En agir ainsi, c'est fermer les yeux à la lumière du soleil, pour marcher à là faveur d'une lampe de nuit.
Prenez-y garde : Si vous prétendez tirer de votre propre justice un miel pour vous en délecter,
sa douceur se changera en un fiel des plus amers pour votre âme,
et toute lumière que vous tirerez de votre propre fonds pour vous conduire,
au lieu de vous éclairer, vous plongera dans les ténèbres les plus épaisses.

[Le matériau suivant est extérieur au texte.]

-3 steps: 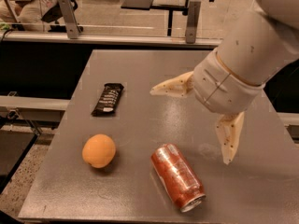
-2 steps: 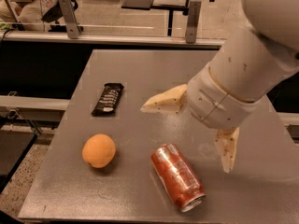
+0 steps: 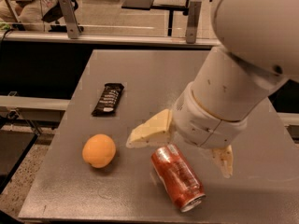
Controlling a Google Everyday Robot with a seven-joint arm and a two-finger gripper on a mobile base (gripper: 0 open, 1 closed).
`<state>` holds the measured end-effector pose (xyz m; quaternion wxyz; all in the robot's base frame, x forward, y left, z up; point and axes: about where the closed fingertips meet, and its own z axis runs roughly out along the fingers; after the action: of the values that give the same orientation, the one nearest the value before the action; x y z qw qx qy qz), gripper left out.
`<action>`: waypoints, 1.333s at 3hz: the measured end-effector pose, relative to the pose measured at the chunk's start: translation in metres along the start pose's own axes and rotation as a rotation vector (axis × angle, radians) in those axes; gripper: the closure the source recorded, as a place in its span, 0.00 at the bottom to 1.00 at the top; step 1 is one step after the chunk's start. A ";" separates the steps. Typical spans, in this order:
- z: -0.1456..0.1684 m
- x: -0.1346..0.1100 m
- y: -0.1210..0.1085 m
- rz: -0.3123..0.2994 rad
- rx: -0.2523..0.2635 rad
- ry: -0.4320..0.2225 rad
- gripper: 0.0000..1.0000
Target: Place coke can upright
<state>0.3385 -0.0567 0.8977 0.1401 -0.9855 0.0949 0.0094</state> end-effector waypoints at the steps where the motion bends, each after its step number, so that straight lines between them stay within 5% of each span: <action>1: 0.011 -0.007 0.002 -0.141 -0.084 -0.001 0.00; 2: 0.028 -0.001 0.009 -0.227 -0.160 0.014 0.00; 4: 0.040 0.004 0.019 -0.262 -0.212 0.009 0.00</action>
Offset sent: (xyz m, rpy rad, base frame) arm 0.0024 -0.0086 -0.0518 -0.2267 -0.0415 0.2862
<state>0.3389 -0.0637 0.8539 0.0348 -0.9988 -0.0353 -0.0032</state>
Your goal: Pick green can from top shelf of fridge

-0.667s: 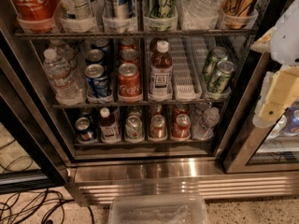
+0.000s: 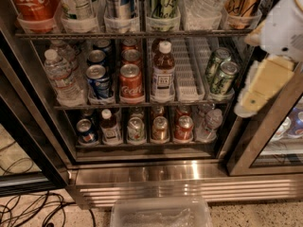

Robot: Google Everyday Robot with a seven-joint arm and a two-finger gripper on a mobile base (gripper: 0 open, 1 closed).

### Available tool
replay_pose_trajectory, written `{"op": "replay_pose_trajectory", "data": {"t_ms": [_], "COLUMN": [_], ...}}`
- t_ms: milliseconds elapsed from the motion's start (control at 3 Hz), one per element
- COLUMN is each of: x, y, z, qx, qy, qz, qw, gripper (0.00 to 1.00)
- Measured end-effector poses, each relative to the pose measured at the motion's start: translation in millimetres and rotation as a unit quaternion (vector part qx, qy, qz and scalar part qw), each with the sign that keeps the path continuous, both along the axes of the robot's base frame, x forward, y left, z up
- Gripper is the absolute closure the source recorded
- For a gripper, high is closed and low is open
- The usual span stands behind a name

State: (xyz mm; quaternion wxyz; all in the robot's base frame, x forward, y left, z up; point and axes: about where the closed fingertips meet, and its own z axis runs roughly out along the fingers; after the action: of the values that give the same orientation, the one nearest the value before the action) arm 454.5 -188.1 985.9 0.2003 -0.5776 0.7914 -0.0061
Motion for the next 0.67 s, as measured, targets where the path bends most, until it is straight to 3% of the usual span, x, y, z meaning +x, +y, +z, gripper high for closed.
{"op": "replay_pose_trajectory", "data": {"t_ms": [333,667], "x": [16.5,21.2], "y": [48.0,79.2], "z": [21.6,41.0], "qx": [0.07,0.121], "qy": [-0.033,-0.056], "qz": [-0.024,-0.053], "qw": [0.9967,0.9896], "gripper": [0.0,0.0]}}
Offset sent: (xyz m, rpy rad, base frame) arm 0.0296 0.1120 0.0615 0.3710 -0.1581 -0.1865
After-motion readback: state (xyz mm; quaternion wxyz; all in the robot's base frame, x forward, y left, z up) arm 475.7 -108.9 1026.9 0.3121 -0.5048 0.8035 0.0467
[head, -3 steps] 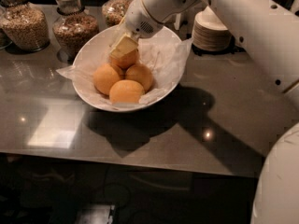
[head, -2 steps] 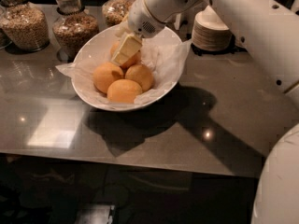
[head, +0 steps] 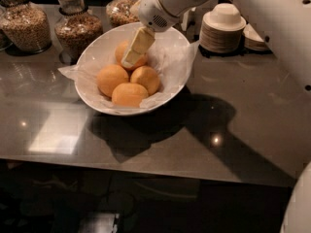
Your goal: Pick orange from white bowl
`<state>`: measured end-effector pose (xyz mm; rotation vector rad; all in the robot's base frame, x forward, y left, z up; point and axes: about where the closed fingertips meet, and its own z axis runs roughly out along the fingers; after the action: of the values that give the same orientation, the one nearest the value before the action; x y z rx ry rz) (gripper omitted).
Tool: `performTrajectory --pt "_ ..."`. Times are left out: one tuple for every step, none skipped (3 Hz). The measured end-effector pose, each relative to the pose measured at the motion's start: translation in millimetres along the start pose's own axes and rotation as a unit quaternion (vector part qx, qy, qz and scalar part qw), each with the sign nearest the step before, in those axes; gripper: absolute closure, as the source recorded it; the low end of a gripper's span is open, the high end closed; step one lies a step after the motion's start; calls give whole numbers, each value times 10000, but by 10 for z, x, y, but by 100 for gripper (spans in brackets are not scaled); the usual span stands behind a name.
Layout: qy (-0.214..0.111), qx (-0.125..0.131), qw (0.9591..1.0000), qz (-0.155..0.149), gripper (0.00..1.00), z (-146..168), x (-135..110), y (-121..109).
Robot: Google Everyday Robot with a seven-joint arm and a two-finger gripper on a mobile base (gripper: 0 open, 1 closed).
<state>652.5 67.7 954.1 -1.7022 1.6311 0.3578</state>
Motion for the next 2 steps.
performTrajectory --pt "35 54 9998 174 18 -7 122 -19" --pt "43 54 9995 302 32 8 212 -3"
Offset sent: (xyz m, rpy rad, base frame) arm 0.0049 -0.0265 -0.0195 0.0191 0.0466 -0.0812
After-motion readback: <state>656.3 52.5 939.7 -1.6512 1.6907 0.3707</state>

Tenez pour une tentation de l'ennemi, lorsqu'il vous vient à l'esprit de considérer le bien qui est en vous,
pour en tirer un motif de consolation.
Suivez l'attrait du Père qui vous présente la grâce acquise en son Fils,
grâce infiniment riche et abondante,
grâce qui seule rend l'homme pécheur agréable à son Dieu.
Il doit vous être doux de suivre la volonté de votre Père céleste, qui vous commande de rechercher la justice de Jésus ;
et ce qu'il commande, il le produit lui-même.
Ces pressantes sollicitations qu'il vous adresse sont des moyens également doux et puissants pour confondre votre incrédulité et pour ranimer votre confiance.
Toutes les fois qu'il vous vient de pareilles visites du Seigneur, recevez-les comme autant de faveurs inestimables, et répondez-y par des soupirs ardents, accompagnés d'actions de grâce.
Ces sortes de grâces vous doivent être d'autant plus chères,
qu'elles vous sont autant de garants de celles que Dieu vous destine encore.